Maybe. I don’t have a horse. Not even sure I know how to ride one. Be that as it may…
It’s been a long year. Really, a long 18 months. So much in my life has changed in this time, that I really do feel like I’ve lost myself somewhere. My marriage is over, I’m living life as a single mom again, I’m working working working to keep busy, plus pay the bills, and it is just my youngest daughter and I trying to conquer the world. Not the life I had seen in all those times I gazed into the future.
I think I kept things together pretty well the first six months or so. But the last year…it’s just been a lot of sleepless nights, a lot of tears, a lot of reorganizing my life and my house and my finances, and a lot of helping my teenager navigate our new normal. That last thing takes the most effort, and as a mom, I have put myself on the back burner a lot. I don’t regret that, but I do miss me. The me that could get through to-do lists like a champ, who could always see the happy in the darkness, who could always find a way to get through. I am still here, so I guess I’ve still got that last thing going for me.
But with a new year comes new resolutions, and I set them just like everyone else. But this year, those resolutions were a very short list.
1. Stop finding a reason to cry about something every day.
2. Get back in front of the keyboard and finish something already!
Today is January 7th, and I’ve got the first thing under control. So far so good. Not that it hasn’t taken a great amount of effort, but this is a chapter of my book that I need to close. Looking backward is only useful to assess your history and plan an how you will use your future. Beyond that, it is time to stop staring at what is gone.
That second thing…
That takes some real guts, and ambition. I have struggled so much to get that second novel finished. I’ve stretched myself so thin in other ways. I still have my side/second business in addition to my day job, and I won’t be giving that up. That side work will help me fund my retirement, which, while still 8 years away, is close enough for me to be paying much more attention to. I started a craft business last year, mostly doing shows, but have an Etsy shop. The crafting, for me, is very zen. I can sit in front of my sewing machine for hours, working on projects, ripping out mis-sewn seams, and get up from that feeling refreshed and whole. While it hasn’t been a huge success, yet, I am enjoying it, and again, it will be something I can do in my retirement.

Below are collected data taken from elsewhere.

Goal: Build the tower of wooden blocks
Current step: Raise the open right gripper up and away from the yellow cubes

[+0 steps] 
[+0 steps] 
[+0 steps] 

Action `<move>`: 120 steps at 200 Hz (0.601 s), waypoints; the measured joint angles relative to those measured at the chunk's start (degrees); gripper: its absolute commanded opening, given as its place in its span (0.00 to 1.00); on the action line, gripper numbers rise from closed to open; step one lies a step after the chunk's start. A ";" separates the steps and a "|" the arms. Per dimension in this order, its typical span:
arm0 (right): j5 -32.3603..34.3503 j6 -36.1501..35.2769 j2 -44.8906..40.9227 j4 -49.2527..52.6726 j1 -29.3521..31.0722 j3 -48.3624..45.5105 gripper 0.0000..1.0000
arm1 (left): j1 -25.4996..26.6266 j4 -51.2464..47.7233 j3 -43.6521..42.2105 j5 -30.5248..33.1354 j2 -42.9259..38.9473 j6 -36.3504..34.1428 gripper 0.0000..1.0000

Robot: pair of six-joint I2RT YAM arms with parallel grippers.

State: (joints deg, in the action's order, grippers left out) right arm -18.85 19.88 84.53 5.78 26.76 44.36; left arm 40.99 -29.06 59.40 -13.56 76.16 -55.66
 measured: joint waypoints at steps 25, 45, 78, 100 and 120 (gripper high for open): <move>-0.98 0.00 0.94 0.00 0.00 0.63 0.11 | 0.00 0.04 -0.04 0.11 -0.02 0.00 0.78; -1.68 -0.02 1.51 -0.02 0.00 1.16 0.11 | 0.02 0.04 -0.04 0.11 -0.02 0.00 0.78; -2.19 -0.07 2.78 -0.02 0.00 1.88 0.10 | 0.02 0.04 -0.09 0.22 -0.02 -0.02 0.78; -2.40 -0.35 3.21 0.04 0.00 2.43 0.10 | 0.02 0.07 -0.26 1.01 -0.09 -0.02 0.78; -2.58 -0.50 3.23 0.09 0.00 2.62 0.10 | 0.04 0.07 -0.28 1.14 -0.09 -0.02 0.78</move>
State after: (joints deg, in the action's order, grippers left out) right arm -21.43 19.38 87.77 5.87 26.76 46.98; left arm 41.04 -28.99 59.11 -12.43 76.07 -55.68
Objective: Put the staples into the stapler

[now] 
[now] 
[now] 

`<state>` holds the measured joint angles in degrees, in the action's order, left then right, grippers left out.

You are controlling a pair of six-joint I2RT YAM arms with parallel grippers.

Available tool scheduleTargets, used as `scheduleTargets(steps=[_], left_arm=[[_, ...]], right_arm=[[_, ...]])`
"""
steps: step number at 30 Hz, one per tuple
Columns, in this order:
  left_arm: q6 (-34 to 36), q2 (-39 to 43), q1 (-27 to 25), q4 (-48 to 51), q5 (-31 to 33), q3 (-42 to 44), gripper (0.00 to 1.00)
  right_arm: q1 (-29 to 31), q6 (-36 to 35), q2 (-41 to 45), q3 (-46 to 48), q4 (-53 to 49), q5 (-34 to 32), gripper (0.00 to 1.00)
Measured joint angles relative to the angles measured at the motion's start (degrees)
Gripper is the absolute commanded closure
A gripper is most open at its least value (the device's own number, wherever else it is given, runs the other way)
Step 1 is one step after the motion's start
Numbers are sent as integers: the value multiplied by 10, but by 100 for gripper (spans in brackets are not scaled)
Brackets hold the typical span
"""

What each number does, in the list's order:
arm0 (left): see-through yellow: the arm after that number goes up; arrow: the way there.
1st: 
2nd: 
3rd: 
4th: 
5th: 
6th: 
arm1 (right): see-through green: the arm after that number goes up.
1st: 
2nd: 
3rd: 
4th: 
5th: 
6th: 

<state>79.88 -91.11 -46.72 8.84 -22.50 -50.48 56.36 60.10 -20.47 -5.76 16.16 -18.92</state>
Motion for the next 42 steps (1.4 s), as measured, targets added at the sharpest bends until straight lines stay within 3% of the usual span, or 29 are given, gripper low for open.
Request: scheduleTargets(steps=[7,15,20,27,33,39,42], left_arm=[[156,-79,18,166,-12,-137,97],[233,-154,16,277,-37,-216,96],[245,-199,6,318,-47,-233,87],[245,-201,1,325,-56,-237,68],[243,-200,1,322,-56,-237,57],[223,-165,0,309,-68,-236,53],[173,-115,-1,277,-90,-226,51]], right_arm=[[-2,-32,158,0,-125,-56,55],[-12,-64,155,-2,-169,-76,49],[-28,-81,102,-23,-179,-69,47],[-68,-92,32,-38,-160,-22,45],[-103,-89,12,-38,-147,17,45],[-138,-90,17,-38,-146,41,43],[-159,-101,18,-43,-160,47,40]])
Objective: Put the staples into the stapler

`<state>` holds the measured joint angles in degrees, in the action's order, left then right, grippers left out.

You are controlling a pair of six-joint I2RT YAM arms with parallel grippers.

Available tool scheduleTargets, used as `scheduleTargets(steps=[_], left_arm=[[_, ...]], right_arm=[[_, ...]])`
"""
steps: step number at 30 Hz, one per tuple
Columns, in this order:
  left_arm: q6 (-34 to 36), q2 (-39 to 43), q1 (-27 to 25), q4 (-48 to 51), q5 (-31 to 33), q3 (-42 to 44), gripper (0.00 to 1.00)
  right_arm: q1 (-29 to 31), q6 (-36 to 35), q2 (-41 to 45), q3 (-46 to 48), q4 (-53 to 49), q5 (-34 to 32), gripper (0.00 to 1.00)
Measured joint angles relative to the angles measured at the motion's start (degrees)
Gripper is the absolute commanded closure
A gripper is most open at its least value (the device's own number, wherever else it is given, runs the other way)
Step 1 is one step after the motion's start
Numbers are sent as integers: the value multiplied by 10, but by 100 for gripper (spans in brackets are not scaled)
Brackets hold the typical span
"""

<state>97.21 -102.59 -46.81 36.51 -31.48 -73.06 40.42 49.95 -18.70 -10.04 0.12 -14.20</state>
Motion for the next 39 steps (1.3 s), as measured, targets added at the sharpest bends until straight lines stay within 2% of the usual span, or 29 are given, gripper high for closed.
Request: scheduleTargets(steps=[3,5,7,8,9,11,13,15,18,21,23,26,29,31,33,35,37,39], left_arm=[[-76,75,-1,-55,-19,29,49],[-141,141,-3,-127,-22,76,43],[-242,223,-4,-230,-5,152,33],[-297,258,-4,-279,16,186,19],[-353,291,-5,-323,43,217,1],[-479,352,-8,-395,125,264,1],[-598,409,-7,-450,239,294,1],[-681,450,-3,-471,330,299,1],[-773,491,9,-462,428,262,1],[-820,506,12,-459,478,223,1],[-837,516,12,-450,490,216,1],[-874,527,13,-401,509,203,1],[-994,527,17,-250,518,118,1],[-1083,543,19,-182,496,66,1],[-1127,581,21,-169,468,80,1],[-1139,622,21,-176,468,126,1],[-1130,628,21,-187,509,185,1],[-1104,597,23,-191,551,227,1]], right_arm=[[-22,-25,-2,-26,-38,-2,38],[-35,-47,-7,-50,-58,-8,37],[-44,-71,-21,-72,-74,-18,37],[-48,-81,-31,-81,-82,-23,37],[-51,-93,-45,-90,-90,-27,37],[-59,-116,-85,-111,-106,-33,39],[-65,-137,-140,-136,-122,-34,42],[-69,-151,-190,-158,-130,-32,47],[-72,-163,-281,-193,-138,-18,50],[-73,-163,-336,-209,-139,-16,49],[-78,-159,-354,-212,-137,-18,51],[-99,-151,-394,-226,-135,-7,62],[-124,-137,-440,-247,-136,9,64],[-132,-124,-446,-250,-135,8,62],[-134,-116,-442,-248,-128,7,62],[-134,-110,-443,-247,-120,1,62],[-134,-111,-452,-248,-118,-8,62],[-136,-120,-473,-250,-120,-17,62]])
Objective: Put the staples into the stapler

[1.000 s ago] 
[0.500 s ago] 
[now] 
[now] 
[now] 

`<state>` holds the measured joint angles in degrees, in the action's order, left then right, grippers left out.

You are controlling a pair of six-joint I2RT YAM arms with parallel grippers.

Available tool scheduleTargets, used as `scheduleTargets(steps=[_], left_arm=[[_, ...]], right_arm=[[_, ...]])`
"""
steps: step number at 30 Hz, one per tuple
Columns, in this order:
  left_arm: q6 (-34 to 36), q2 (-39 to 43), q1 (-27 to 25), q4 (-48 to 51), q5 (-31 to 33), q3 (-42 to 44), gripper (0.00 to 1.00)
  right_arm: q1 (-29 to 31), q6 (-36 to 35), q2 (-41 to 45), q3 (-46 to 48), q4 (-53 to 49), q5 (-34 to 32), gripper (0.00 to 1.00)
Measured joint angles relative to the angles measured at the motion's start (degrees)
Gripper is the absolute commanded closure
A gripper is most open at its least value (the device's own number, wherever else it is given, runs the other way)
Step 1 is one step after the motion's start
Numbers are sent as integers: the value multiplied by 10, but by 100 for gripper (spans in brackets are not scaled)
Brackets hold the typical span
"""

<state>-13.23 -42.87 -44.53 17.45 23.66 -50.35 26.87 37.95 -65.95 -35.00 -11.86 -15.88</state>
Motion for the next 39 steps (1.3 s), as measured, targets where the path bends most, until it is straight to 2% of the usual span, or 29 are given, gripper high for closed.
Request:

But the stories in my head deserve to be out on paper (or screen, as the case may be) and it’s time for me to devote as much time to that as I do to the crafting. And it isn’t going to get done unless I sit in front of the keyboard and get things written. How I do that other than to sit down and write, I don’t know. I still am not in a position to write every day, but writing once a month isn’t going to cut it either. LOL
But since I only have two resolutions, I should be able to do this, right? I did it before, and Fairest of the Faire is something I’m really proud of. I need to feel that pride again. It’s time for me to turn this completed chapter of my life, and get back to work.
What are your new year’s resolutions? I’d love to hear them!